● **Data in this exercise**
-- Opening Marker --
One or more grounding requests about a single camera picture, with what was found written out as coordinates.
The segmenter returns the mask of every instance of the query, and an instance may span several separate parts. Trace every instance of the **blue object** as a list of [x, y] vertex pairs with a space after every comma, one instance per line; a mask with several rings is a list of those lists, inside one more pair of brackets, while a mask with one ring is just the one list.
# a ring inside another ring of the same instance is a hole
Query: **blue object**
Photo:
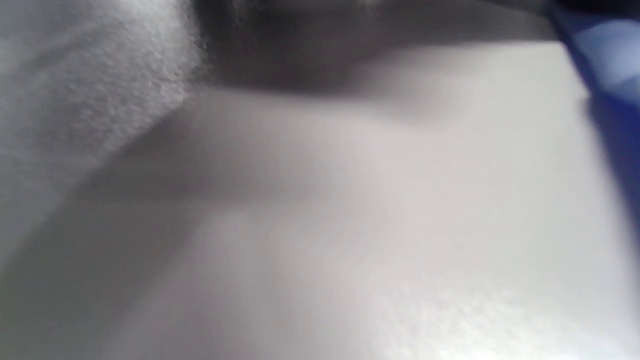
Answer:
[[640, 21], [554, 3], [549, 11], [591, 92], [589, 110], [640, 241]]
-- Closing Marker --
● **What is needed**
Output the records above exactly as written, but leave out the pictures.

● **Exercise response**
One or more grounding requests about a single camera picture, with what was found written out as coordinates.
The segmenter returns the mask of every instance of the query, and an instance may span several separate parts. Trace every instance of the **blue object** as a list of [x, y] vertex pairs with a space after every comma, one instance per line; a mask with several rings is a list of those lists, inside one more pair of brackets, while a mask with one ring is just the one list.
# a ring inside another ring of the same instance is a hole
Query: **blue object**
Photo:
Answer:
[[640, 21], [554, 3], [549, 11], [591, 92], [589, 110], [640, 241]]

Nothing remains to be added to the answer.